• What to work on: Everything from the line with "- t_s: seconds" down to the line with "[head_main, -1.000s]" below must be printed exactly, those two lines included. Exclude pictures.

::: Dataset :::

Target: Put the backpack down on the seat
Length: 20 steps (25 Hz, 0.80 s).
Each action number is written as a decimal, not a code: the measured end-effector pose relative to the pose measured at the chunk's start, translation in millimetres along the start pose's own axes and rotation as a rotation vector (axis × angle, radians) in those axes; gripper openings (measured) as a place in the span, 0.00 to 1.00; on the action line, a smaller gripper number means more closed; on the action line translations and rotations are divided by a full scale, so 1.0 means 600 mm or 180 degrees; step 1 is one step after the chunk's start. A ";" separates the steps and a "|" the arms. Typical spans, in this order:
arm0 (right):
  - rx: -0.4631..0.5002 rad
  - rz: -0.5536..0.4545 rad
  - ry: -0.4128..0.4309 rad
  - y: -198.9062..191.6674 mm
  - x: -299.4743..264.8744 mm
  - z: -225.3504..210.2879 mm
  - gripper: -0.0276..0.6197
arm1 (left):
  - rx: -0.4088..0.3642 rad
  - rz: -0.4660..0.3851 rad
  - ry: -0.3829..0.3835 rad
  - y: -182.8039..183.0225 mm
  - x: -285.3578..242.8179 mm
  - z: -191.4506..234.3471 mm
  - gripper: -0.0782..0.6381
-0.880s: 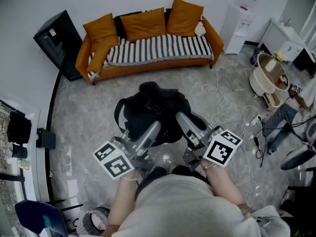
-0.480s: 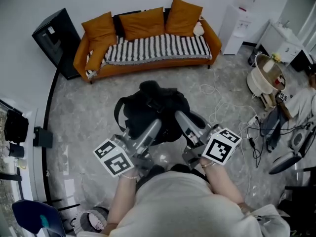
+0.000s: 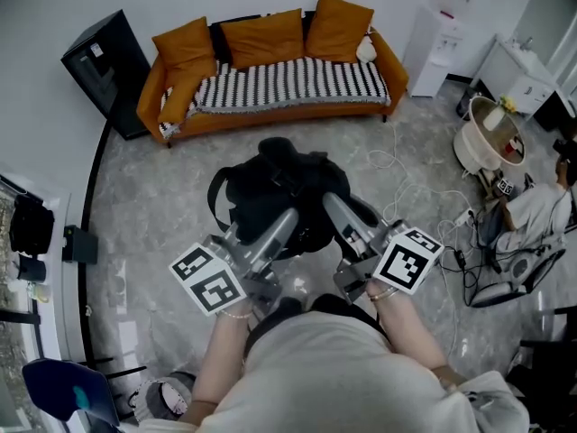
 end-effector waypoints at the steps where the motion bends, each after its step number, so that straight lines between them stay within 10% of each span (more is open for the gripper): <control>1: -0.0003 0.0000 0.0006 0.001 0.001 -0.001 0.15 | -0.0011 0.0002 0.0004 -0.001 -0.002 -0.001 0.27; 20: -0.0134 0.0071 0.0001 0.056 -0.073 -0.115 0.15 | 0.0198 -0.0086 -0.0043 0.019 -0.087 0.108 0.27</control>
Point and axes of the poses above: the fingertips, and each gripper's own axes: x backward along the fingers, z to its left, y out of its top, the point moved 3 cm from there along x, backward along the fingers, and after that the axes turned 1 degree about -y, right-handed, at the moved point
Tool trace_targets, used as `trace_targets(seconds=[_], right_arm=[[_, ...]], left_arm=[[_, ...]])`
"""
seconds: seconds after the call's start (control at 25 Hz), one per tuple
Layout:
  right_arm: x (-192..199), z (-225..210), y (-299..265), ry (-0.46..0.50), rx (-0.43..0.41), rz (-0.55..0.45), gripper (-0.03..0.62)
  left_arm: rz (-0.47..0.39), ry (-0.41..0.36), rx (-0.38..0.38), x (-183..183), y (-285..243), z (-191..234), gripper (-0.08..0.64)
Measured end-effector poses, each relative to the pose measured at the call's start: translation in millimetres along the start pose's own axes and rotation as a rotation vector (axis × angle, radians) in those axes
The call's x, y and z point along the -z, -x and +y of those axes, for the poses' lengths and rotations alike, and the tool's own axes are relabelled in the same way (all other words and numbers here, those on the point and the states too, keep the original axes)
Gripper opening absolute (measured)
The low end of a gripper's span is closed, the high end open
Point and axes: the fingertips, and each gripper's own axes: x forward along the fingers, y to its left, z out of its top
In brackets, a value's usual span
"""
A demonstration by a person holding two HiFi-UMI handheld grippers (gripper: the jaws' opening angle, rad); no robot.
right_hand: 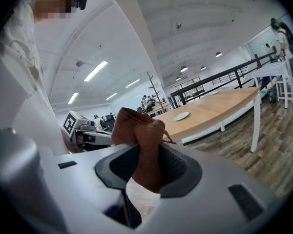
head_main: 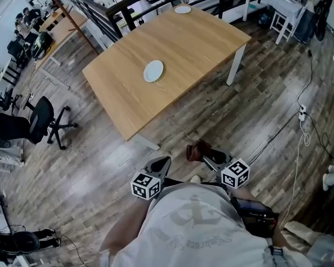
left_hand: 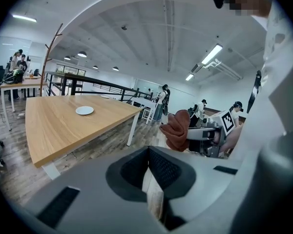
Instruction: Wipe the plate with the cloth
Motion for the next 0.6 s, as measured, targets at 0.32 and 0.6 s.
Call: trace_targets(seconds=[0.32, 0.6], right_arm=[[2.1, -0.8, 7.6, -0.005, -0.002, 0.017, 0.129], [5.2, -12.0, -2.0, -0.012, 0.011, 0.034, 0.129]], left_arm=[[0.033, 0.008, 0.001, 8.9, 4.8, -12.0, 0.012], [0.062, 0.029, 0.019, 13.8, -5.9, -2.8, 0.012]])
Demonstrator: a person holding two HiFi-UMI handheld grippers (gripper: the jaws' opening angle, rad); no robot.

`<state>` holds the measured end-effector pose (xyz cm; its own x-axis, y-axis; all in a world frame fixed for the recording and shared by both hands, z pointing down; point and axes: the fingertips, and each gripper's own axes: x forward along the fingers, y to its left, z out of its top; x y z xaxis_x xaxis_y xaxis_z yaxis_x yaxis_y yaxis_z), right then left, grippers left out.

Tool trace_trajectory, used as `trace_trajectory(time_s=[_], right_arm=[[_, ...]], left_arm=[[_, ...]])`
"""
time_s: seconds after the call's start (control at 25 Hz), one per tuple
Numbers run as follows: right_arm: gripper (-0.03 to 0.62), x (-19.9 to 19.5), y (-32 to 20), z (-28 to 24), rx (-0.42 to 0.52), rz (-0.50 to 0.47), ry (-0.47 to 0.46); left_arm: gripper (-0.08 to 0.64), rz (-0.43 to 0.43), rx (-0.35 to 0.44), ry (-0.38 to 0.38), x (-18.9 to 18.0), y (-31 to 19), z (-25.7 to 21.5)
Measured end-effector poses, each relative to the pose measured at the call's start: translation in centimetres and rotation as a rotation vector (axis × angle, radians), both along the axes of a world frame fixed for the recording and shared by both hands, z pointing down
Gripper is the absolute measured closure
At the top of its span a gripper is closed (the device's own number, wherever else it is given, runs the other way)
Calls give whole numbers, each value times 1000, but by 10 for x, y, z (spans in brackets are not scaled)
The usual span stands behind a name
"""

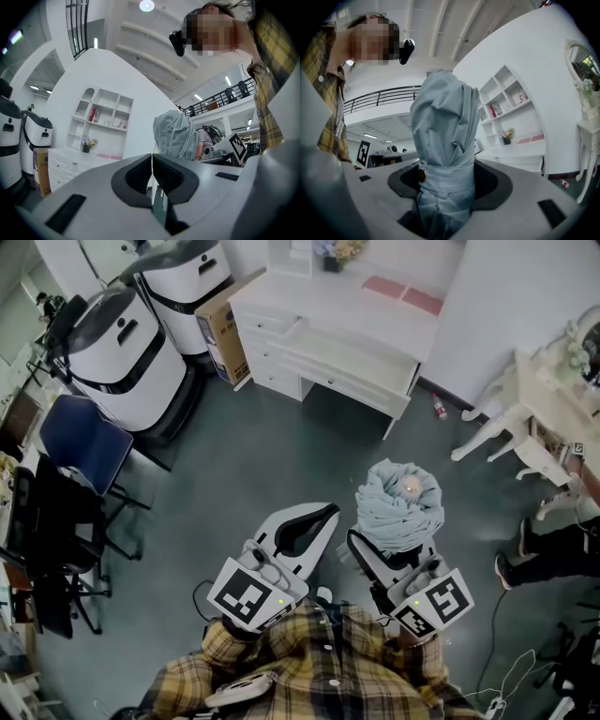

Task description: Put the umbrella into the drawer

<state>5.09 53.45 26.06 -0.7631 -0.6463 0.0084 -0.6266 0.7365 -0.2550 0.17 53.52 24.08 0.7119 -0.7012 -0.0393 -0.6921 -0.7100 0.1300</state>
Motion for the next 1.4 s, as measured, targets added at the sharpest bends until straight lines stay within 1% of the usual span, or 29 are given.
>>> trace_trajectory(time_s=[0.24, 0.48, 0.76, 0.92, 1.04, 1.24, 1.4], right_arm=[[305, -13, -74, -1, -5, 28, 2], [305, -36, -154, -7, -5, 54, 12], [305, -62, -227, -1, -29, 94, 13], [305, -77, -252, 4, -39, 124, 23], [305, -81, -267, 5, -45, 148, 25], [305, -73, -284, 5, -52, 177, 15], [305, -67, -301, 10, -56, 181, 10]], left_arm=[[535, 29, -6, 0, -14, -76, -1], [535, 45, -34, 5, -41, -156, -3], [535, 59, -25, 7, -76, -233, -1], [535, 62, -19, 16, -97, -262, 0], [535, 71, -17, 28, -104, -278, 0], [535, 83, -23, 31, -105, -292, 3], [535, 71, -24, 21, -107, -305, 7]])
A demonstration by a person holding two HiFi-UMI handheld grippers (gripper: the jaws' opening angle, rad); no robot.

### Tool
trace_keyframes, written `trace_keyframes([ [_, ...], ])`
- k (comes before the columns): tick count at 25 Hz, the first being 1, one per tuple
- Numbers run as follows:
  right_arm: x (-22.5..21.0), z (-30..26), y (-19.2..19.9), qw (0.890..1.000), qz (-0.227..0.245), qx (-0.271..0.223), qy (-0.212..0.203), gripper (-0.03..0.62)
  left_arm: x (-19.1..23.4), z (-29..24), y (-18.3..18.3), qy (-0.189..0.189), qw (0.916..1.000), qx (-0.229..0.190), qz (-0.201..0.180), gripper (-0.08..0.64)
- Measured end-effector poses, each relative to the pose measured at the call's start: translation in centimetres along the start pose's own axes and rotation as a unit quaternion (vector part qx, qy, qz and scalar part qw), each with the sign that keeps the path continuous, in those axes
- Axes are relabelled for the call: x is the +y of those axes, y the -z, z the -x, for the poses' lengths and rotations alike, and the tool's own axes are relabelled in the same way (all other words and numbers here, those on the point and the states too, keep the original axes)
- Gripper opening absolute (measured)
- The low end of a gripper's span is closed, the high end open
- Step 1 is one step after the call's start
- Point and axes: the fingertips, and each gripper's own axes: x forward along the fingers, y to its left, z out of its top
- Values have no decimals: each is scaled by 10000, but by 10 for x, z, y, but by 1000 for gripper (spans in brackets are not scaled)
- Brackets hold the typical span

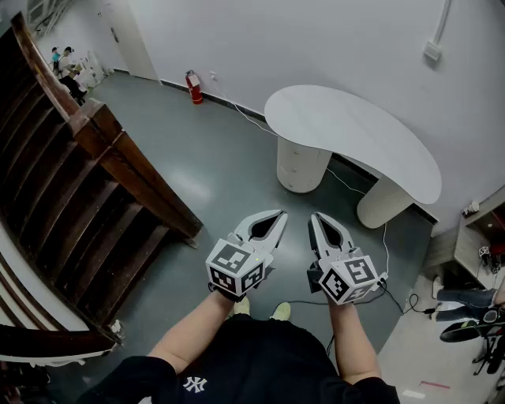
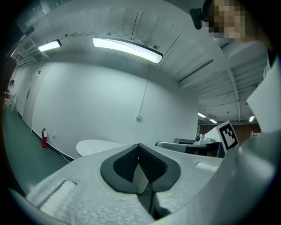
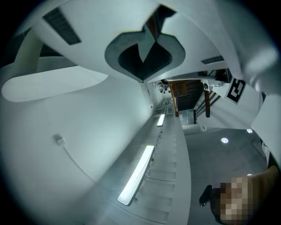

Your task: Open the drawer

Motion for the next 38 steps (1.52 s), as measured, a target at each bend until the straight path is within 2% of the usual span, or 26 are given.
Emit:
trace_keyframes([
  [5,1,4,2,9997,237,63,27,14,-2,1,3,-31,10000,21,41,8],
  [11,2,10,5,9996,255,102,7,14,-10,2,7,-21,10000,48,39,8],
  [19,-23,21,0,9990,-409,-82,-141,15,-13,-10,11,-85,9999,56,6,8],
  [24,-43,28,1,9978,-627,-140,-179,15,-6,-18,12,-232,9997,19,4,8],
  [31,-59,22,7,9972,-720,-103,-168,15,3,-29,19,-330,9994,32,94,8],
  [38,-80,-7,16,9968,-803,36,-43,17,27,-55,22,-258,9995,105,119,8],
])
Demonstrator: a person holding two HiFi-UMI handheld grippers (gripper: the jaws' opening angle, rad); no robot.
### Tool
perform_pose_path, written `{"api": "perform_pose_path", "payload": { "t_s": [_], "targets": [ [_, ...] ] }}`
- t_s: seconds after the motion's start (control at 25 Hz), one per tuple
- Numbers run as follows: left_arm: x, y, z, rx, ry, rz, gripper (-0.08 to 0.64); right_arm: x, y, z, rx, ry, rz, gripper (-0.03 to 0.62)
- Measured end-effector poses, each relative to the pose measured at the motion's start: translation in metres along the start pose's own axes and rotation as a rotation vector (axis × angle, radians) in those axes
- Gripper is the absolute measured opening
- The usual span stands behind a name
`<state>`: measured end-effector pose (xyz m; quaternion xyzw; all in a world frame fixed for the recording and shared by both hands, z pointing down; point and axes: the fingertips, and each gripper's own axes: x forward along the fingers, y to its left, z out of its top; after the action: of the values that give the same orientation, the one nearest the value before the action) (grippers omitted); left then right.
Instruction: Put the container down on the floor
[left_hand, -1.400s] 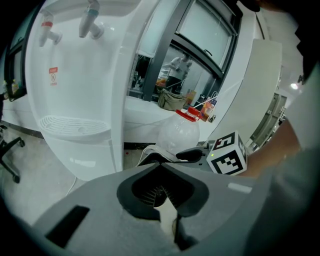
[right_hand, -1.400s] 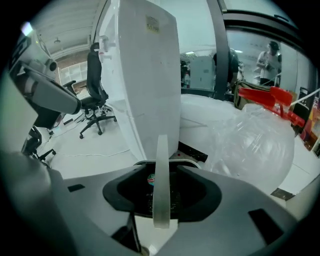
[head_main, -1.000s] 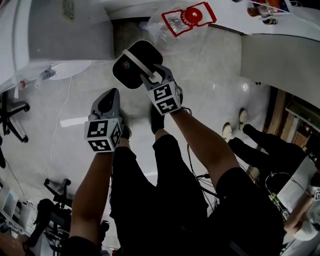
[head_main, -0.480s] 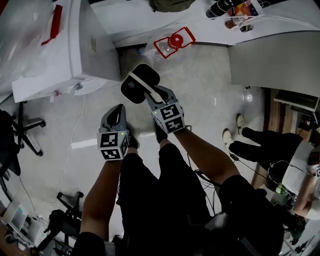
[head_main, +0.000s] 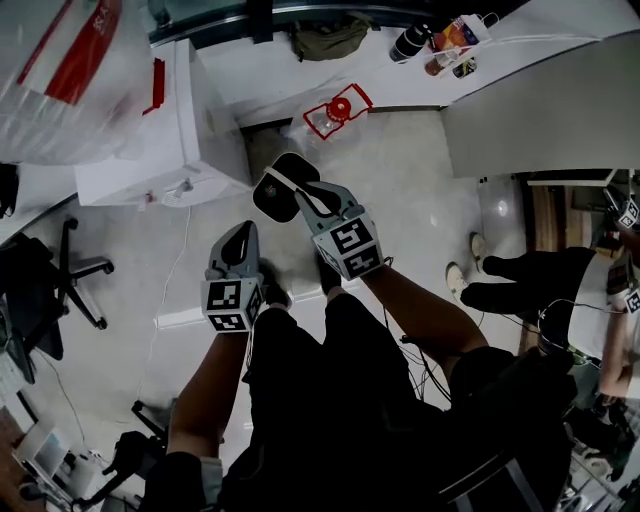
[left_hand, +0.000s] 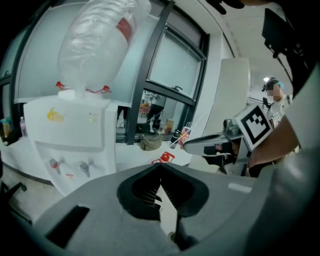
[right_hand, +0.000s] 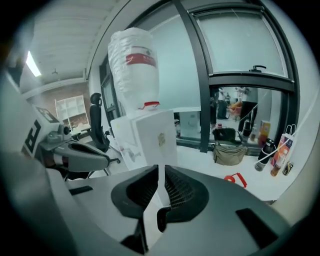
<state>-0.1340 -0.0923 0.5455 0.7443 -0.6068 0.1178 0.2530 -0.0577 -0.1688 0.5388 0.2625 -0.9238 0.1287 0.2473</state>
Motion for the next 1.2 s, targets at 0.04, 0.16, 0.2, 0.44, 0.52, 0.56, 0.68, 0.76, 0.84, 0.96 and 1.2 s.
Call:
{"api": "perform_pose_path", "payload": {
  "t_s": [0.04, 0.16, 0.2, 0.44, 0.52, 0.56, 0.68, 0.76, 0.84, 0.96, 1.2],
  "targets": [
    [-0.006, -0.003, 0.007, 0.014, -0.009, -0.007, 0.011, -0.006, 0.001, 0.01, 0.002, -0.009, -0.008, 0.041],
    [-0.022, -0.007, 0.029, 0.034, -0.025, -0.004, 0.011, -0.028, 0.004, 0.039, 0.005, -0.05, -0.026, 0.034],
    [-0.028, -0.008, 0.037, 0.036, -0.035, 0.0, 0.011, -0.035, 0.006, 0.048, 0.008, -0.065, -0.019, 0.034],
    [-0.062, -0.017, 0.078, 0.038, -0.086, 0.002, 0.011, -0.072, 0.014, 0.086, 0.046, -0.104, -0.017, 0.029],
    [-0.073, -0.02, 0.088, 0.044, -0.1, 0.004, 0.011, -0.083, 0.017, 0.099, 0.048, -0.123, -0.011, 0.026],
    [-0.078, -0.021, 0.093, 0.047, -0.107, 0.007, 0.011, -0.088, 0.019, 0.105, 0.045, -0.133, -0.006, 0.025],
    [-0.09, -0.021, 0.111, 0.049, -0.132, 0.018, 0.012, -0.102, 0.023, 0.125, 0.05, -0.162, 0.009, 0.021],
    [-0.095, -0.019, 0.124, 0.054, -0.153, 0.024, 0.011, -0.108, 0.021, 0.137, 0.057, -0.178, 0.006, 0.018],
    [-0.101, -0.02, 0.136, 0.057, -0.168, 0.03, 0.011, -0.114, 0.019, 0.146, 0.06, -0.188, 0.003, 0.018],
    [-0.108, -0.023, 0.148, 0.058, -0.184, 0.035, 0.011, -0.125, 0.017, 0.155, 0.055, -0.196, 0.002, 0.017],
    [-0.118, -0.023, 0.169, 0.048, -0.216, 0.05, 0.011, -0.138, 0.013, 0.168, 0.046, -0.219, -0.006, 0.014]
  ]
}}
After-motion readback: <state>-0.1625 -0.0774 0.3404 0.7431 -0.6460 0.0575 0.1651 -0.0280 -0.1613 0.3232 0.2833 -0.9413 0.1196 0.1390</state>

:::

• Response box:
- t_s: seconds after the motion's start (control at 25 Hz), one per tuple
- Numbers run as follows: left_arm: x, y, z, rx, ry, rz, gripper (-0.08 to 0.64); right_arm: x, y, z, rx, ry, rz, gripper (-0.03 to 0.62)
- Measured end-effector poses, each relative to the pose measured at the motion's start: translation in metres along the start pose's own axes and rotation as a rotation vector (axis × angle, radians) in those axes
- Gripper is the absolute measured opening
- The usual span stands behind a name
`<state>`: measured end-effector pose (xyz m; quaternion xyzw; all in a world frame fixed for the recording and shared by both hands, z pointing down; point and axes: the fingertips, and each gripper's own axes: x forward along the fingers, y to its left, z out of its top; after the action: of the values that give the same orientation, the one nearest the value before the action) (grippers omitted); left then right.
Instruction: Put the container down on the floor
[left_hand, -1.400s] 
[right_hand, -1.400s] 
[head_main, -1.000s] 

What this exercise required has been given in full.